During the Los Angeles hearings of the Commission on Wartime Relocation and Internment of Civilians in August 1981, Lillian Baker tries to grab Nisei veteran Jim Kawaminami’s testimony from his hands. Baker, a controversial conservative author and lecturer from Gardena, denied that Japanese Americans were incarcerated during World War II. (Unity Newspaper)

TORRANCE — “Power of the Commission Hearings: First-Person Voices of Japanese American Incarceration,” sponsored by the Japanese American Historical Society of Southern California, Nikkei for Civil Rights & Redress, Visual Communications, and the Torrance Public Library, will be held on Saturday, May 3, from 1 to 3 p.m. in the Community Meeting Room at the Katy Geissert Civic Center Library, 3301 Torrance Blvd., Torrance.

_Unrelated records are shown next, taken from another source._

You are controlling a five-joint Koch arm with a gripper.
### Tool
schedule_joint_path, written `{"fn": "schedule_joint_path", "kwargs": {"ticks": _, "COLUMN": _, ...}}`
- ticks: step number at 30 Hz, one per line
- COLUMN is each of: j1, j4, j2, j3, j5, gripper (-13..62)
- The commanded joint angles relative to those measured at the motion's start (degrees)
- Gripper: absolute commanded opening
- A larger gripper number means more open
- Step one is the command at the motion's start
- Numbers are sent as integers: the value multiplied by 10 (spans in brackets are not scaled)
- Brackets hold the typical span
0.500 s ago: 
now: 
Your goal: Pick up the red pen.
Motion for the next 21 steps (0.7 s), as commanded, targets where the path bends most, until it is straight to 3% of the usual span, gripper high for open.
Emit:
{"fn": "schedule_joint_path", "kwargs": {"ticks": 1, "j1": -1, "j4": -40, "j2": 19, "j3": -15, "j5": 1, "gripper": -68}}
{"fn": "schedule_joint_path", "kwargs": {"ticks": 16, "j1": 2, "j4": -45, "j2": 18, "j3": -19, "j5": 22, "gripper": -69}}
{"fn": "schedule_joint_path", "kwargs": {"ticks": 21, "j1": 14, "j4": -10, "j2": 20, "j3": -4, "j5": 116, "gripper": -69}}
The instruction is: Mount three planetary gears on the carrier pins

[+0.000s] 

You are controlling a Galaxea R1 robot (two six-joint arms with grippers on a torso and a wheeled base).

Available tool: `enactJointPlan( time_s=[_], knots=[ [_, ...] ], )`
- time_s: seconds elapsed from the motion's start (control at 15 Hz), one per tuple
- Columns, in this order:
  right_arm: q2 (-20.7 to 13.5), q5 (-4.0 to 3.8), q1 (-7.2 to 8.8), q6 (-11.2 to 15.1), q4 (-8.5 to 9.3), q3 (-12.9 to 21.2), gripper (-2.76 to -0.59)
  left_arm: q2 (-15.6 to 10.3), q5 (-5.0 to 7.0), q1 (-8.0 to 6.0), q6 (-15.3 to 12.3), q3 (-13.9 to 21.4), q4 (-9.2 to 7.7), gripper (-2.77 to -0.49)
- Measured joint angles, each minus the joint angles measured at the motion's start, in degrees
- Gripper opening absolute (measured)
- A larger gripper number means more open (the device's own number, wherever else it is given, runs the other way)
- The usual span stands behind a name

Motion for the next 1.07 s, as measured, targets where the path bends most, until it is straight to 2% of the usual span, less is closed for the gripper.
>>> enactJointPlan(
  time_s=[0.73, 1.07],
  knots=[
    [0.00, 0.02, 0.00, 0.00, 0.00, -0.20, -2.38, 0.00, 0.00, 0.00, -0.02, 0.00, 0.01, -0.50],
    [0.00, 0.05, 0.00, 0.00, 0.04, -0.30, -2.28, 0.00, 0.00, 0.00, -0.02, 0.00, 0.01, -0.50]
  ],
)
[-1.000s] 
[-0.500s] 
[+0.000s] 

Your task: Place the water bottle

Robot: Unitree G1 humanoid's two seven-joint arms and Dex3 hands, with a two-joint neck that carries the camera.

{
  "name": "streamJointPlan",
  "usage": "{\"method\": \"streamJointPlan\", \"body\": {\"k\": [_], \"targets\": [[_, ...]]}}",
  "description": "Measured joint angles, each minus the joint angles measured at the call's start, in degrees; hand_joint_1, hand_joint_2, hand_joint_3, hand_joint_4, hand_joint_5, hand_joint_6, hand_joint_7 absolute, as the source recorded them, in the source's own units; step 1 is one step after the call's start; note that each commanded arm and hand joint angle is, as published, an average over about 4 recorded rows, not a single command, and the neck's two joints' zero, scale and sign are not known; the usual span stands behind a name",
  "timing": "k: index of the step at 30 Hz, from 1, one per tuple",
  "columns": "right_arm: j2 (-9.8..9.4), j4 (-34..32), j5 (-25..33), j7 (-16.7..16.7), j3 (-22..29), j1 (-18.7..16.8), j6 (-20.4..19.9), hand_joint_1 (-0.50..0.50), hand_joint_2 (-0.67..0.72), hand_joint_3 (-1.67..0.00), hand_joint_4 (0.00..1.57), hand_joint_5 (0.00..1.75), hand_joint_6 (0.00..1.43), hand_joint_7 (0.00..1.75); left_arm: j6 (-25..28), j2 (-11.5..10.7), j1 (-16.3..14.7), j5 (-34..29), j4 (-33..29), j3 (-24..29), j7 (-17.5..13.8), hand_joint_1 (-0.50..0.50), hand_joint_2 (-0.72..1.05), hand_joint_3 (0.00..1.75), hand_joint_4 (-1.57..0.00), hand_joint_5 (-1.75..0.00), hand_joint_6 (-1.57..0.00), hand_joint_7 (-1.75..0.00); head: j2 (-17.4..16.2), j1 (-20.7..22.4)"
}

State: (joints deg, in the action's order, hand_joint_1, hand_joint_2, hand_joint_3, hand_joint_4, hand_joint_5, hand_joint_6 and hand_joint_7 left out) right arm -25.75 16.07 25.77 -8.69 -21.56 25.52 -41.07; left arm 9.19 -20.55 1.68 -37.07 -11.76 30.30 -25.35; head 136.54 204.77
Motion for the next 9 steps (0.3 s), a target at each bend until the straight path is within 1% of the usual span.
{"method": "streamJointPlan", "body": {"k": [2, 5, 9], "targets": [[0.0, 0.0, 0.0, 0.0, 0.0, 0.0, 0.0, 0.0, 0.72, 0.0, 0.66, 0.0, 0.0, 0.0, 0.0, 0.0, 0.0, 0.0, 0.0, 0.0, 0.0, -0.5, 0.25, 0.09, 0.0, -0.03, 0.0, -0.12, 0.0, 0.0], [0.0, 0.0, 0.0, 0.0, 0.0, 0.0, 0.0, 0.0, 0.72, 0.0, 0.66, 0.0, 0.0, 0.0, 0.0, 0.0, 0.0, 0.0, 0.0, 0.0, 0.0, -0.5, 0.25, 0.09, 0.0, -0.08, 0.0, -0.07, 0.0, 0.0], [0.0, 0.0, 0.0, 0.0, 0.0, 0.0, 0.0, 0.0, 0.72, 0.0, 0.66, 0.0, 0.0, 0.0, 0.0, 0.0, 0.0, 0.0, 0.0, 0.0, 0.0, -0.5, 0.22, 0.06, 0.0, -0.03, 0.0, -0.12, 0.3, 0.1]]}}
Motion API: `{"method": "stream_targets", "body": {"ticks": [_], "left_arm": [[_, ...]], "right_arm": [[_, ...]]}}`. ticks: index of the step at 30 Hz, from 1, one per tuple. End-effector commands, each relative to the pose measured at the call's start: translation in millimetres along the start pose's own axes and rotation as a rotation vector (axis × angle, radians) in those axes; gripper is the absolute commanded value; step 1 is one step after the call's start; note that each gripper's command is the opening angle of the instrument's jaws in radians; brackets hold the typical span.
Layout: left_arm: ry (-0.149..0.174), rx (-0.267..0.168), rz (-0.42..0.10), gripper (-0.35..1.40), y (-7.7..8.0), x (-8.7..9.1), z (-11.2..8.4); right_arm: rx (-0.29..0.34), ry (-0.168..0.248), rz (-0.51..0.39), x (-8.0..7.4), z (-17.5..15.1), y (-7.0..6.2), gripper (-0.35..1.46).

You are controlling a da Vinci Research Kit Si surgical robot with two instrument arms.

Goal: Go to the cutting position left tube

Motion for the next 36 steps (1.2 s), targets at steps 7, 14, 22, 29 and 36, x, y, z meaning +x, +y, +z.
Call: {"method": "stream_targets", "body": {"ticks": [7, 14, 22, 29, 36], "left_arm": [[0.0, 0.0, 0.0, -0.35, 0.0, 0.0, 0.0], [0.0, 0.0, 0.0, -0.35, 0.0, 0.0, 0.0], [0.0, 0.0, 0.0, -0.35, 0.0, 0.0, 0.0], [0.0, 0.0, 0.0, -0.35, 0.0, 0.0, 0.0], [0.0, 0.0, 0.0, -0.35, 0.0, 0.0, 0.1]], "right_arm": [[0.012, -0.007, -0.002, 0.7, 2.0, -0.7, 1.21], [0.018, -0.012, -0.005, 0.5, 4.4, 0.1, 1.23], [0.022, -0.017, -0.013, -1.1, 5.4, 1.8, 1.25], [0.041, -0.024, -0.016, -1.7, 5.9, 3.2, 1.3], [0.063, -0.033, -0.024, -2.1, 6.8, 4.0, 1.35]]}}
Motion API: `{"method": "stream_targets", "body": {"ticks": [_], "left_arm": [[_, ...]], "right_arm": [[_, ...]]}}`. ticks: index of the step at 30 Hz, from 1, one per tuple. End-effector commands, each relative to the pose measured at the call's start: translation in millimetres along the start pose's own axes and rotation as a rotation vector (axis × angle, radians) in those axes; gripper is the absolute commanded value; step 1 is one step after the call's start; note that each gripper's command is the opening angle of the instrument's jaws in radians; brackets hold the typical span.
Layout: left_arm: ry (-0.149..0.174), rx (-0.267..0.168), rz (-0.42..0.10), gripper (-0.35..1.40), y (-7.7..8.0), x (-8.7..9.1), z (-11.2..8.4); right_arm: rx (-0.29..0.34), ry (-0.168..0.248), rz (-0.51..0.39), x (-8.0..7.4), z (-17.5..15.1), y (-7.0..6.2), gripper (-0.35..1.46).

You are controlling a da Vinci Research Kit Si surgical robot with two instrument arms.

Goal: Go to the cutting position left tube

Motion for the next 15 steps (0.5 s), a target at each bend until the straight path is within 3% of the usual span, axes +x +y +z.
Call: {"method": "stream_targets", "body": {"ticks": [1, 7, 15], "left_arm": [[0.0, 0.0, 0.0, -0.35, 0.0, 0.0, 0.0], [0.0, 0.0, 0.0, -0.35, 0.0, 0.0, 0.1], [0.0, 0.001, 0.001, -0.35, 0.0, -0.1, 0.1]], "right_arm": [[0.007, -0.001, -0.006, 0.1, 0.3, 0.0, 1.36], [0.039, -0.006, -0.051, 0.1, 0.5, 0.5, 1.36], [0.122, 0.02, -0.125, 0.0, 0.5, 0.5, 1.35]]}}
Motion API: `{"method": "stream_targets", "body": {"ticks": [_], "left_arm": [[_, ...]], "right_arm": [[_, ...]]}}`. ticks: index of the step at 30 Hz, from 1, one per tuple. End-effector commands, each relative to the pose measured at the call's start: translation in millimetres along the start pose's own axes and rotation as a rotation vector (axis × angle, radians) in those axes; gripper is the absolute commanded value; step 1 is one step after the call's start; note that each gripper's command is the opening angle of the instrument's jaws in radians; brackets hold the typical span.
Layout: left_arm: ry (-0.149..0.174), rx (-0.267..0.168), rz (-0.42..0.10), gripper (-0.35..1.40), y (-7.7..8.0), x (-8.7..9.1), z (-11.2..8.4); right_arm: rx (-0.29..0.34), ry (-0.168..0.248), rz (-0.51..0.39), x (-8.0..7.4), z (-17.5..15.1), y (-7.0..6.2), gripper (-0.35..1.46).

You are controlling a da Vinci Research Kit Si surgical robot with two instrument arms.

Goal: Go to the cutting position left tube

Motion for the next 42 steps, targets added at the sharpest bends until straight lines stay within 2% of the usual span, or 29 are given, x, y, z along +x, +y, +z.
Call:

In 1981, Japanese Americans spoke out for redress at the Commission on Wartime Relocation and Internment of Civilians (CWRIC) hearings across the country. The Los Angeles hearing was one of the few that was videotaped. Preserved by NCRR and VC, these testimonies galvanized a grassroots campaign for redress, resulting in the signing of the Civil Liberties Act of 1988, which authorized $20,000 and an apology for those who were interned.

Panelists from NCRR and testifiers from the South Bay will share insights from the hearings and the impact the hearings had on their lives and the community. Excerpts from the hearings will be shown with special attention to South Bay testimonies.

Among the testifiers from the South Bay to be shown via video are Alice Nehira, Kuniko Sato, Yayoi Ono, Mas Tanibata, Warren Furutani and Mas Fukai. Any other people who testified at the hearings are encouraged to come and share their experiences during the Q&A.

Lane Hirabayashi, Ph.D., a full professor in the Department of Asian American Studies at UCLA, where he is also the inaugural George and Sakaye Aratani Chair in Japanese American Incarceration, Redress, and Community, will moderate the program with panelists Aiko Herzig-Yoshinaga, Miya Iwataki, Kay Ochi, Charlie Hamasaki and Roy Nakano.

Opening the program will be an eight-minute video of the L.A. hearings that will act as an overview. “Closing the program will be a clip of (UCLA) Professor Yuji Ichioka’s testimony, which is very powerful and acts as a great summation of what the hearings represented for Japanese Americans,” stated Steve Nagano, who has excerpted the video testimonies for this event.

Copies of “Speaking Out for Justice” by Aiko Herzig-Yoshinaga and Marjorie Lee of UCLA, which catalogs all of the testimonies, will be available for sale. The program is free and open to the public.